Safety Practices for Walkers
Category : Public Safety, Law Enforcement
This time of year, with darkness and weather, parents and students should think about safety. Here are a few quick reminders to think about before you head out the door: “Stay safe and be aware of your surroundings.”
Preparing yourself with the tools you need to make yourself more visible when outdoors, as well as protect yourself or your loved ones. The personal safety market now includes everything from personal safety devices and alarms to cell phone apps.
Personal Safety Alarms
Noise is one of the best deterrents to an attacker. That’s why many safety experts advocate screaming, blowing a whistle, or making any kind of noise that will attract help and draw attention to you, as well as scare off an attacker.
Whistles are still a great option. They’re small, light, and can easily be carried just about anywhere, and they’re highly effective, too.
However, the disadvantage is that you have to physically put the whistle in your mouth and blow for it to work, which may not always be possible. That’s why companies created hand-held personal alarms that can be detonated by the simple press of a button. These technologically advanced aides are the modern equivalent of the aforementioned whistle.
Think of it as a car alarm sounding and scaring off a thief. One company even likens their alarm to a “sound grenade.” Most can emit an ear-piercing noise level of up to 120 decibels – the equivalent of an ambulance or a loud concert.
Not only will the noise from one of these alarms draw attention to the situation and scare off the attacker, but it will also give you the opportunity to run and escape the situation as well.
Personal Alert Devices
This category of college safety devices allows you to alert a friend, family member, or even law enforcement should you feel threatened by someone or a particular situation. These types of devices can be attached to your cell phone, conveniently clipped to a key ring or backpack, or even slipped into an article of clothing like your pocket, waistband, or even a bra. The ideal place to keep it is where it can easily be accessed.
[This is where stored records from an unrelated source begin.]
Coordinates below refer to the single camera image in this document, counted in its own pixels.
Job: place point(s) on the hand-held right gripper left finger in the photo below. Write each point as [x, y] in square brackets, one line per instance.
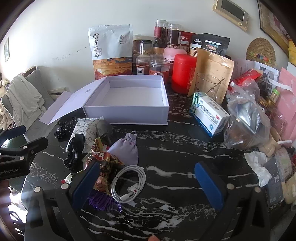
[85, 183]

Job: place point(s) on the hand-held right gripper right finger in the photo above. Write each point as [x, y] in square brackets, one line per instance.
[209, 185]

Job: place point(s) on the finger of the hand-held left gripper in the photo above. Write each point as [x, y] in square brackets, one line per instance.
[27, 148]
[12, 132]

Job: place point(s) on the red gold snack packet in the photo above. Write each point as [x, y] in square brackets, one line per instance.
[105, 162]

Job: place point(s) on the black hair bow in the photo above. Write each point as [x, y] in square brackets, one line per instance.
[74, 153]

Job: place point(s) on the black polka dot scrunchie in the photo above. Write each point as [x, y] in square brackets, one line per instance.
[63, 128]

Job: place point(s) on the white printed bread packet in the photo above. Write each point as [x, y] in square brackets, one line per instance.
[89, 129]

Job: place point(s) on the white gift box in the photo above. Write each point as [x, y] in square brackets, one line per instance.
[136, 97]

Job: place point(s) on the person's right hand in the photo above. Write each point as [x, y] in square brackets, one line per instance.
[154, 238]

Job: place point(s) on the pale grey garment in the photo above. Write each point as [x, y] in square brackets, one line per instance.
[23, 97]

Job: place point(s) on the grey armchair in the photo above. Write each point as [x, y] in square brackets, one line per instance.
[46, 92]

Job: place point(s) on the crumpled white tissue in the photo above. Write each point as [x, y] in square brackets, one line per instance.
[256, 162]

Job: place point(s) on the black booklet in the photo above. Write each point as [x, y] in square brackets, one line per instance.
[274, 183]

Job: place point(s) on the clear plastic bag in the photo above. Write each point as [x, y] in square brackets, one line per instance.
[247, 125]

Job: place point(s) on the white blue medicine box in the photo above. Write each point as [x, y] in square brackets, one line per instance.
[208, 113]

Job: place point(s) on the cream ceramic bottle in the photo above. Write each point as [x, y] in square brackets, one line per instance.
[272, 143]

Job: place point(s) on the glass mug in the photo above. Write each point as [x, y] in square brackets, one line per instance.
[208, 85]

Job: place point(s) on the gold lidded jar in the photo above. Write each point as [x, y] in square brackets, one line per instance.
[265, 103]

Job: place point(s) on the toothpick holder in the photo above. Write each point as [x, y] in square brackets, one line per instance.
[274, 95]

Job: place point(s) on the pink paper bag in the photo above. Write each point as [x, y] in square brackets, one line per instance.
[286, 102]

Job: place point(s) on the red canister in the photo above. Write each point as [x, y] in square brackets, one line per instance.
[182, 74]

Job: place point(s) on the kraft paper pouch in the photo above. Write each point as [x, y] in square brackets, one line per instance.
[217, 67]

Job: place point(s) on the white paper sheet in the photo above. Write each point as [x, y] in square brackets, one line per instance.
[241, 67]

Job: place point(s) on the printed photo paper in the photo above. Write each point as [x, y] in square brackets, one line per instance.
[266, 74]

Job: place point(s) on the clear jar orange label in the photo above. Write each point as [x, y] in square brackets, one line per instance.
[159, 69]

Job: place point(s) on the large white printed pouch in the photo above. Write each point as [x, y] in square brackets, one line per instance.
[108, 46]

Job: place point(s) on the pink lidded jar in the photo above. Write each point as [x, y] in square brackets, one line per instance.
[173, 53]

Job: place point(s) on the black pouch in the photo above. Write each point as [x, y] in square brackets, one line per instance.
[212, 44]

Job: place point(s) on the clear jar brown contents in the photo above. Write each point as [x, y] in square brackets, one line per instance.
[136, 48]

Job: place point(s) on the woven straw fan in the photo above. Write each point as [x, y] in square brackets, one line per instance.
[260, 49]

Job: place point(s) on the small yellow lidded jar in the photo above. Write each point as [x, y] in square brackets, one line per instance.
[158, 49]

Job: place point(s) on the black lidded clear jar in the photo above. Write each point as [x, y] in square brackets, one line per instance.
[146, 47]

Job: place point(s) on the red pouch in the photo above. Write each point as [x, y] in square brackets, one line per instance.
[186, 38]

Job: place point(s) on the tall jar dark contents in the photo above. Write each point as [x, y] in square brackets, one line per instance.
[173, 34]

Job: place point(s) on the tall jar red label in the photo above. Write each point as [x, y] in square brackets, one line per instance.
[160, 32]

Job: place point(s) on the white wooden frame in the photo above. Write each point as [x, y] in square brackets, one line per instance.
[57, 92]

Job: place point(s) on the small wall picture frame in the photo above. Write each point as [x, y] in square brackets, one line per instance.
[6, 49]

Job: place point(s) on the dark framed wall picture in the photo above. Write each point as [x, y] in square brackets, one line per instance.
[275, 25]

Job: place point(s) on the gold framed wall panel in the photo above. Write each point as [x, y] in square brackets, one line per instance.
[231, 12]
Personal alert devices come equipped with a wide variety of functions. One of the most useful is the ability to alert someone to a potentially dangerous situation with a click of the button, or call for immediate professional help with another click.
Why is this feature so important? Unfortunately, many women and men are afraid of “crying wolf.” They’re scared to call for help and have the situation turn out to be nothing at all. So, this feature allows them the opportunity to alert a friend or family member without summoning law enforcement if they simply have a hunch that there could be trouble.
Hand-held personal alert devices possess the major advantage of being available to use even if you don’t have your cell phone. With a separate hand-held device, stored in a pocket or somewhere else on your person, you still have the opportunity to summon help.
Personal Safety Apps
These days there’s an app for everything – and there are many personal safety apps available, most which do a number of the same functions as other personal safety devices.
Many of these apps use your phone’s GPS to track your location along a certain route, sending updates to a friend or family member so they know that you’re in the location you should be. Still others act as a personal safety alarm, emitting those same high-pitched, ear-piercing decibels of a safety device.
Most apps are either free or inexpensive to purchase, and you almost always have your cell phone with you so you can use the app. However, the major drawback is that if you forget your cell phone or if it gets knocked away in a struggle, you won’t have access to those apps. Plus, if you’re in an emergency situation, you may find it difficult to navigate the app when your adrenaline is flowing.
Flashlights, Reflective Bands and Other Gear
New, super-bright LED flashlights are small, compact and provide visibility: both to cars and people.
During the winter months, some drivers are in a hurry or don’t look for pedestrians. Especially when walkers/runners are wearing dark clothes or the street lamps don’t provide 100% illumination.
We recommend pedestrians (and bicyclists) use a flashlight – especially at intersections where cars may be turning – so that they can alert drivers to their presence and see any obstacles such as puddles, ice or snow, in their path.
In your home, there are a range of doorstop alarms available which emit high decibel personal safety alarms. Simply wedge the doorstop under your door, flip on the switch and when pressure is applied to the doorstop from an opening door, the alarm will sound, waking you up and hopefully scaring off the intruder.
Whatever combination of safety gear, tools and apps you decide on, the most crucial aspect is taking preventative action to help keep you prepared for an emergency situation and keep you safe.